## Task details
Any picture in the material should be left out, while all other lines are copied exactly.

## Input data
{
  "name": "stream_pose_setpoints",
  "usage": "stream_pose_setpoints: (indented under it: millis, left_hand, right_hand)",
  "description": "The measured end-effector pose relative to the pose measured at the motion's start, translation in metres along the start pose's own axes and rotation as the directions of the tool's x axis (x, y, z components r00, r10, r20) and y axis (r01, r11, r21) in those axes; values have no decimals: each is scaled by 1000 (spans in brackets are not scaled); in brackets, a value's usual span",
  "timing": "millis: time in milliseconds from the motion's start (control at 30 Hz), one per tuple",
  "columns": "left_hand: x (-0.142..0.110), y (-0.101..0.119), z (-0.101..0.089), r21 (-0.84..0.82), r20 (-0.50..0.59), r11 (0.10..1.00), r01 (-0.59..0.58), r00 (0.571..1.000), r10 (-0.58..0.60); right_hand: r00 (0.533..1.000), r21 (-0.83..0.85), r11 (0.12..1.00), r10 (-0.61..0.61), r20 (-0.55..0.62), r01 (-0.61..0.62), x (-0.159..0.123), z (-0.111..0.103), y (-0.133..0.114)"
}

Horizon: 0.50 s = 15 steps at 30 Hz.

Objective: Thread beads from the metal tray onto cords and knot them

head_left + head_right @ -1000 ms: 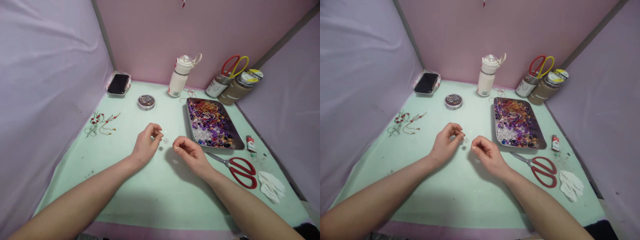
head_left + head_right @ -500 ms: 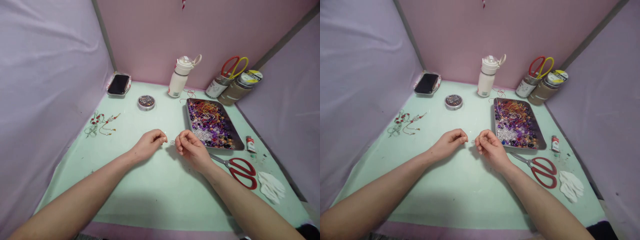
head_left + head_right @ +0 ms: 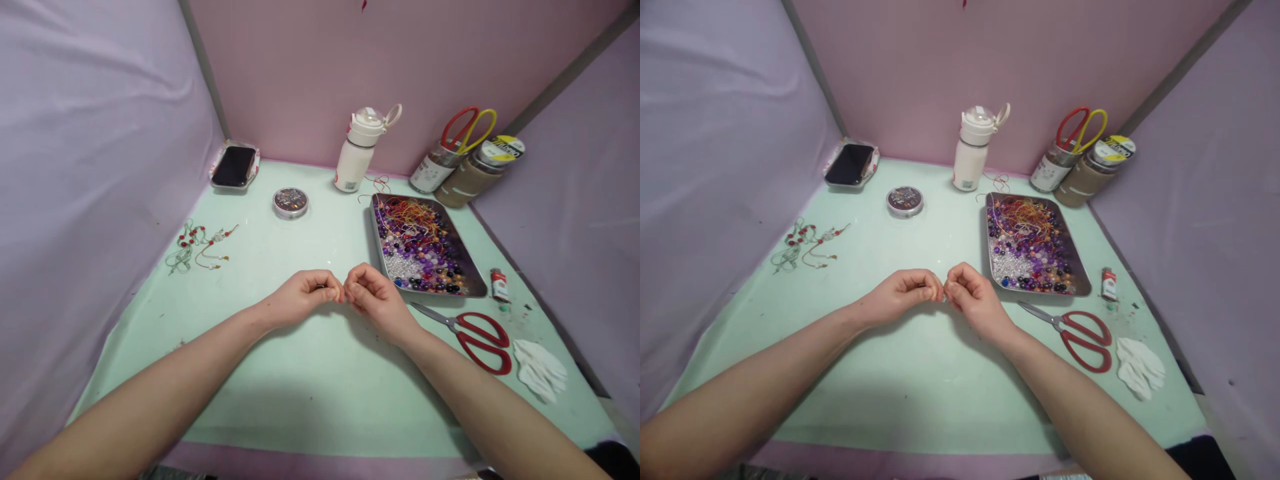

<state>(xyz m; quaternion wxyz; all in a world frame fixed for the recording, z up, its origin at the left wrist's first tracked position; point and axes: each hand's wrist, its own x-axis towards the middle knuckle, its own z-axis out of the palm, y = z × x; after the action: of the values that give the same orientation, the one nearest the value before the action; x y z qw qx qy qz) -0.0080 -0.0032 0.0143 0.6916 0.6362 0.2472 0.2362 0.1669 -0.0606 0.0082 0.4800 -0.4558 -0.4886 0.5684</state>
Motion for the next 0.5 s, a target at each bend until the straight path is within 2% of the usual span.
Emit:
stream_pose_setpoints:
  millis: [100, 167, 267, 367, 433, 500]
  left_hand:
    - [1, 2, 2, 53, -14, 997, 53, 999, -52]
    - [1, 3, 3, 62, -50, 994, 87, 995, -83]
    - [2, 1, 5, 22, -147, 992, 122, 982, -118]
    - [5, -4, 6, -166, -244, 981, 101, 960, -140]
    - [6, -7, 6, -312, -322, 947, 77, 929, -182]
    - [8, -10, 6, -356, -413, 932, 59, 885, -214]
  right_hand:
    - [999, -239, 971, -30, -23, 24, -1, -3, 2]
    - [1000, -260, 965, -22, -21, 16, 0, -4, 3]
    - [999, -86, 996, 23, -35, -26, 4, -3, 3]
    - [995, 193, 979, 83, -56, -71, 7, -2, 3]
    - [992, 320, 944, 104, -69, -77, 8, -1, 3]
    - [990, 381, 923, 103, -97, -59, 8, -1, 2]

## Result of the task
{
  "name": "stream_pose_setpoints",
  "usage": "stream_pose_setpoints: (indented under it: millis, left_hand, right_hand)",
  "description": "The measured end-effector pose relative to the pose measured at the motion's start, translation in metres along the start pose's own axes and rotation as the directions of the tool's x axis (x, y, z components r00, r10, r20) and y axis (r01, r11, r21) in those axes; values have no decimals: each is scaled by 1000 (spans in brackets are not scaled); in brackets, a value's usual span",
  "timing": "millis: time in milliseconds from the motion's start (control at 30 Hz), one per tuple",
  "columns": "left_hand: x (-0.142..0.110), y (-0.101..0.119), z (-0.101..0.089), r21 (-0.84..0.82), r20 (-0.50..0.59), r11 (0.10..1.00), r01 (-0.59..0.58), r00 (0.571..1.000), r10 (-0.58..0.60); right_hand: r00 (0.533..1.000), r21 (-0.83..0.85), r11 (0.12..1.00), r10 (-0.61..0.61), r20 (-0.55..0.62), r01 (-0.61..0.62), x (-0.159..0.123), z (-0.111..0.103), y (-0.133..0.114)"
}

Horizon: 0.50 s = 15 steps at 30 Hz.

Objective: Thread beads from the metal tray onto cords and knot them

head_left + head_right @ -1000 ms: 
head_left + head_right @ -500 ms: 
head_left + head_right @ +0 ms: 

<state>(xyz m; quaternion wxyz; all in a world frame fixed for the recording, z up, its origin at the left wrist's first tracked position; point and axes: each hand's wrist, its own x-axis towards the middle knuckle, its own z-axis out of the palm, y = z × x; after the action: of the values that give the same orientation, the one nearest the value before the action; x y z qw qx qy qz) -0.0080 -0.0032 0.0143 0.6916 0.6362 0.2472 0.2362 0.1669 -0.0606 0.0082 0.4800 -0.4558 -0.4886 0.5684</state>
Motion for the next 0.5 s, a target at each bend until the straight path is within 2% of the usual span.
Emit:
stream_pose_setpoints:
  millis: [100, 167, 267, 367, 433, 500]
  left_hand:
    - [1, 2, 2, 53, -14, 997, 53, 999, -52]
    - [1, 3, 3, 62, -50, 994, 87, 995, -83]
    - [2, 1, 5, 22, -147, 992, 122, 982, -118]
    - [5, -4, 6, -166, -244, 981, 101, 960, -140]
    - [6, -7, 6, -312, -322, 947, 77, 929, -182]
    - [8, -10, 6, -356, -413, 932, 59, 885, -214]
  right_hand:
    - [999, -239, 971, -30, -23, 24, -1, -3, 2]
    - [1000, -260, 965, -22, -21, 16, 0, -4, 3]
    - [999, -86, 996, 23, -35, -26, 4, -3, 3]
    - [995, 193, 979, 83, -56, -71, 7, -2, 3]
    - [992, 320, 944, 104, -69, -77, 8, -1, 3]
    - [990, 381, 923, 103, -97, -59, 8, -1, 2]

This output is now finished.